PyMC-Apache Spark Integration

mertte...@gmail.com

unread,

Jun 19, 2014, 9:13:06 PM6/19/14

to py...@googlegroups.com

Hi,

As I had mentioned in one of the posts, I'm currently developing an interface for PyMC to use Apache Spark as a backend. I forked PyMC at PyMC-Spark Repository. Since PyMC v3 is currently under development, I've decided to go with v2.3. I'd like to share the current status with you. So far, I've completed the following items:

- Implemented HDFS backend for PyMC v3 (hdfs.py).

- Implemented HDFS db backend for PyMC v2.3 (hdfs.py).

The above implementations use PyWebHdfs to establish a communication with HDFS. Therefore, sending data through the network would be a bit slow.

- Added MCMCSpark module to build an interface for the user to access Spark RDDs (Spark wraps data inside so called RDDs) with regular MCMC class methods (MCMCSpark.py). By using this class, traces can be easily saved into and loaded from HDFS, without requiring any network allocation.
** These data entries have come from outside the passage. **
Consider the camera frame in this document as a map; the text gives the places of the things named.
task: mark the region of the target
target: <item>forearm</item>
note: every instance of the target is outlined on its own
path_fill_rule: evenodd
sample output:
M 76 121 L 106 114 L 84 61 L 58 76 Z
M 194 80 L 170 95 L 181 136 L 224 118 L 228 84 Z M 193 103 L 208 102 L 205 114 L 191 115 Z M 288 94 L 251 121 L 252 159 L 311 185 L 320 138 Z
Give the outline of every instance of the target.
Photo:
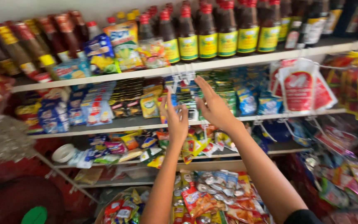
M 228 134 L 276 223 L 284 223 L 296 210 L 307 209 L 290 182 L 248 134 L 242 123 L 236 123 L 235 128 L 232 128 Z
M 171 212 L 173 184 L 181 144 L 170 144 L 167 154 L 162 162 L 152 192 L 147 201 L 141 224 L 168 223 Z

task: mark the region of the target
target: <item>hand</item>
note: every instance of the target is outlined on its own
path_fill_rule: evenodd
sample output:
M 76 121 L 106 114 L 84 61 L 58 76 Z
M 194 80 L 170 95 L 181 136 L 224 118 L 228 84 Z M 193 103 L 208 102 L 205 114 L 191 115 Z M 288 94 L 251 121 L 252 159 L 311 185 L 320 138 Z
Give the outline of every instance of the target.
M 160 114 L 164 115 L 168 121 L 169 144 L 179 144 L 180 148 L 182 148 L 189 131 L 189 118 L 186 105 L 179 105 L 174 108 L 171 101 L 171 93 L 168 91 L 167 96 L 161 101 Z
M 226 106 L 225 101 L 215 93 L 212 87 L 200 76 L 197 76 L 194 81 L 201 88 L 204 98 L 196 97 L 197 108 L 201 110 L 201 114 L 211 124 L 221 128 L 224 131 L 229 131 L 237 123 L 241 123 L 234 117 L 230 109 Z

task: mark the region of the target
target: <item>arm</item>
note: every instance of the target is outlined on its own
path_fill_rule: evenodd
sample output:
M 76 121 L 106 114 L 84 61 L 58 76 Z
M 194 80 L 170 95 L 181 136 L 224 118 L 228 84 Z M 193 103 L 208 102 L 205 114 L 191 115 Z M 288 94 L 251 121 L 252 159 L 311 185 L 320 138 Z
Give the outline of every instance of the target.
M 172 106 L 171 94 L 168 93 L 161 102 L 160 114 L 164 115 L 168 121 L 169 146 L 154 182 L 149 201 L 144 208 L 140 224 L 169 223 L 176 165 L 189 129 L 186 106 L 181 105 L 178 109 L 181 109 L 181 112 L 176 114 L 175 108 Z
M 204 100 L 196 99 L 202 115 L 230 136 L 259 195 L 275 221 L 278 224 L 284 223 L 294 211 L 307 209 L 290 182 L 252 139 L 243 123 L 233 116 L 223 99 L 203 78 L 197 77 L 195 82 L 205 96 Z

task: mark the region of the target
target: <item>human arm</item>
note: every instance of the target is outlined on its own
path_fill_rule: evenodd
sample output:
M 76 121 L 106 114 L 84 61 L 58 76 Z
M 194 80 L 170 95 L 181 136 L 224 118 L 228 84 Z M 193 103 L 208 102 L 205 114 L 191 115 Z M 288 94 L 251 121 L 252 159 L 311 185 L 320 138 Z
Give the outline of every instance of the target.
M 140 224 L 169 223 L 176 165 L 189 129 L 186 106 L 180 105 L 178 109 L 181 109 L 179 114 L 172 106 L 171 94 L 168 93 L 167 97 L 161 102 L 160 114 L 164 115 L 168 121 L 169 146 L 161 169 L 154 181 Z
M 276 223 L 282 224 L 293 212 L 307 209 L 302 198 L 253 140 L 243 123 L 233 116 L 223 99 L 203 78 L 197 77 L 195 82 L 201 88 L 207 103 L 205 105 L 203 99 L 196 99 L 203 117 L 230 136 L 259 195 Z

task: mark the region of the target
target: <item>black sleeve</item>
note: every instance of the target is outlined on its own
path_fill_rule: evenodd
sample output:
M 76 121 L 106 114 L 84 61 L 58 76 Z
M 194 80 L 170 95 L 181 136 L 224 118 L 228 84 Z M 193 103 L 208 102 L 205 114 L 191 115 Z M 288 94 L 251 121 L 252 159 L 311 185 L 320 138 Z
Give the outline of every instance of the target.
M 316 217 L 316 215 L 308 210 L 301 209 L 293 212 L 288 218 L 285 220 L 284 224 L 323 224 L 320 219 Z

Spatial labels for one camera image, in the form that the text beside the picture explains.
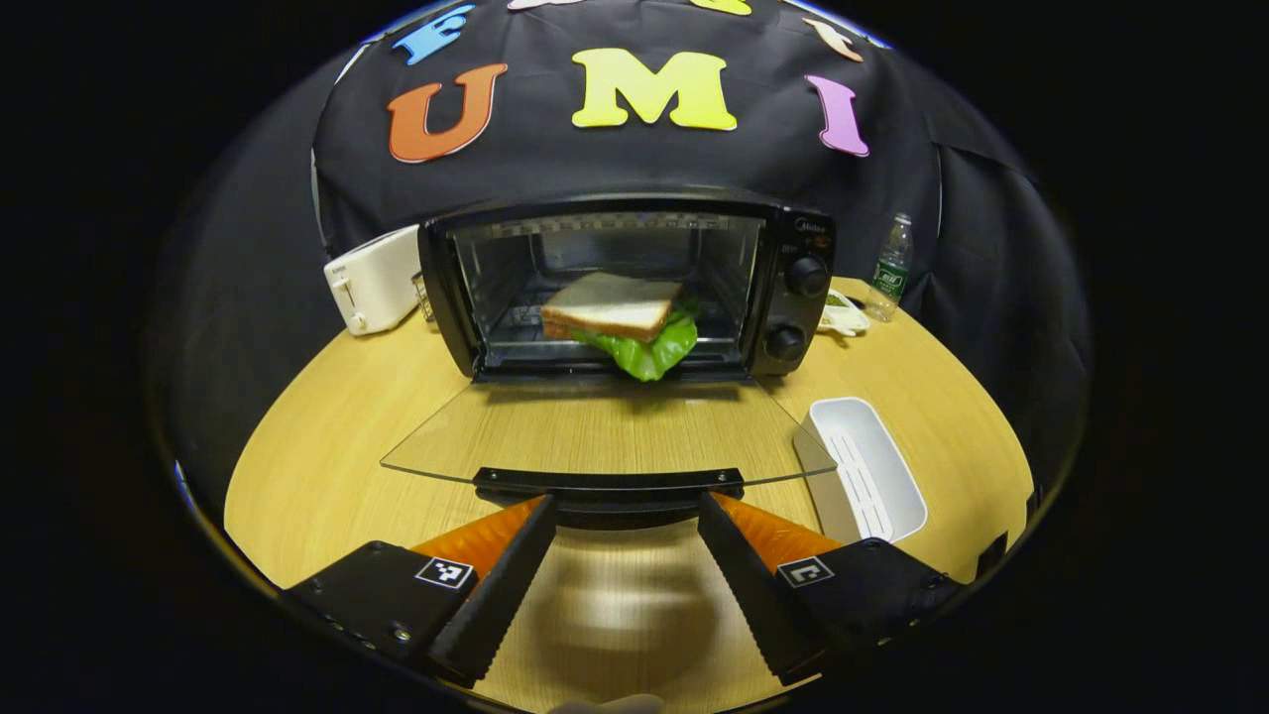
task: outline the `wooden table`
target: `wooden table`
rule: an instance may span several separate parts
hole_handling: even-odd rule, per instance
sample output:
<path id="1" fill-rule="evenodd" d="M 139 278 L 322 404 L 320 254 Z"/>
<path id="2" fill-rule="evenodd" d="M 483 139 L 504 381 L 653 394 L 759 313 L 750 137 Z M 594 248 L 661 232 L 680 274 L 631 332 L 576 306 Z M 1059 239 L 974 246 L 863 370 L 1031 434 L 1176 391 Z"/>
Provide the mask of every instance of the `wooden table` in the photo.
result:
<path id="1" fill-rule="evenodd" d="M 834 287 L 867 293 L 854 279 Z M 287 588 L 368 540 L 410 548 L 492 512 L 471 486 L 379 465 L 468 384 L 418 312 L 386 334 L 340 332 L 253 434 L 230 484 L 227 533 Z M 1016 438 L 956 356 L 906 313 L 874 320 L 858 337 L 816 335 L 801 369 L 763 387 L 798 421 L 819 399 L 873 405 L 929 509 L 925 528 L 897 545 L 930 567 L 967 582 L 996 536 L 1008 531 L 1013 545 L 1025 526 L 1032 479 Z M 746 501 L 816 526 L 802 481 L 755 487 Z M 532 711 L 646 691 L 667 710 L 702 711 L 784 689 L 693 520 L 560 529 L 475 691 Z"/>

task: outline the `yellow letter m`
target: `yellow letter m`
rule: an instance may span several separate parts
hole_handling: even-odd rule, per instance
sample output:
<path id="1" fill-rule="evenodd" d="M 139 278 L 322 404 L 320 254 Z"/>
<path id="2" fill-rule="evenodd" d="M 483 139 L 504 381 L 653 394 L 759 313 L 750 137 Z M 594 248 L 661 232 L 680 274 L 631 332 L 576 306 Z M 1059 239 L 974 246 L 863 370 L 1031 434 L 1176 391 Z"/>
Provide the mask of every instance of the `yellow letter m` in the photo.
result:
<path id="1" fill-rule="evenodd" d="M 680 127 L 731 131 L 736 117 L 727 113 L 722 99 L 721 72 L 727 62 L 713 55 L 679 52 L 652 72 L 626 49 L 605 47 L 584 49 L 572 61 L 586 67 L 586 98 L 580 112 L 572 114 L 579 127 L 614 127 L 626 123 L 629 113 L 617 105 L 621 91 L 638 118 L 654 123 L 661 117 L 670 98 L 679 95 L 679 105 L 670 112 L 670 120 Z"/>

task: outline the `white tray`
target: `white tray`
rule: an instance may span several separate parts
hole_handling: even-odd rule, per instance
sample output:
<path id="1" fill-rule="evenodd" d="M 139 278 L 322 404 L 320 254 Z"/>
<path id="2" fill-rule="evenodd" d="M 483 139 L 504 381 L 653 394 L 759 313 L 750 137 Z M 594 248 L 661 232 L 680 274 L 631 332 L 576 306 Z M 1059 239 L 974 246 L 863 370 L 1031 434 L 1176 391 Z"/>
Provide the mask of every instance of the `white tray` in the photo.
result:
<path id="1" fill-rule="evenodd" d="M 829 294 L 844 302 L 845 306 L 841 307 L 825 302 L 824 312 L 820 315 L 820 323 L 816 326 L 816 331 L 834 330 L 840 331 L 846 336 L 855 336 L 872 326 L 868 317 L 862 309 L 859 309 L 859 307 L 855 307 L 855 303 L 851 302 L 849 297 L 836 289 L 832 289 L 831 287 L 829 288 Z"/>
<path id="2" fill-rule="evenodd" d="M 811 406 L 803 426 L 838 463 L 836 478 L 806 479 L 824 535 L 841 543 L 897 543 L 925 526 L 925 498 L 872 405 L 854 397 L 822 399 Z M 794 448 L 801 455 L 807 445 L 794 441 Z"/>

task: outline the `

By calling the 'sample' method which has been implemented in MCMCSpark, one can run MCMC's sample method parallel on Spark clusters. However Spark jobs cannot return the MCMC instance that they had created, because PySpark can't serialize MCMC objects due to Fortran code. Instead, each Spark job returns a tuple of integer (chain number) and dictionary (trace data).

- Implemented Spark db backend. This module is simply the database backend for Spark RDD. It contains a Trace and a Database class like the other database modules (spark.py).

- I've also added some example code which shows how to use HDFS backend (disaster_model_hdfs.py) or MCMCSpark (disaster_model_spark.py).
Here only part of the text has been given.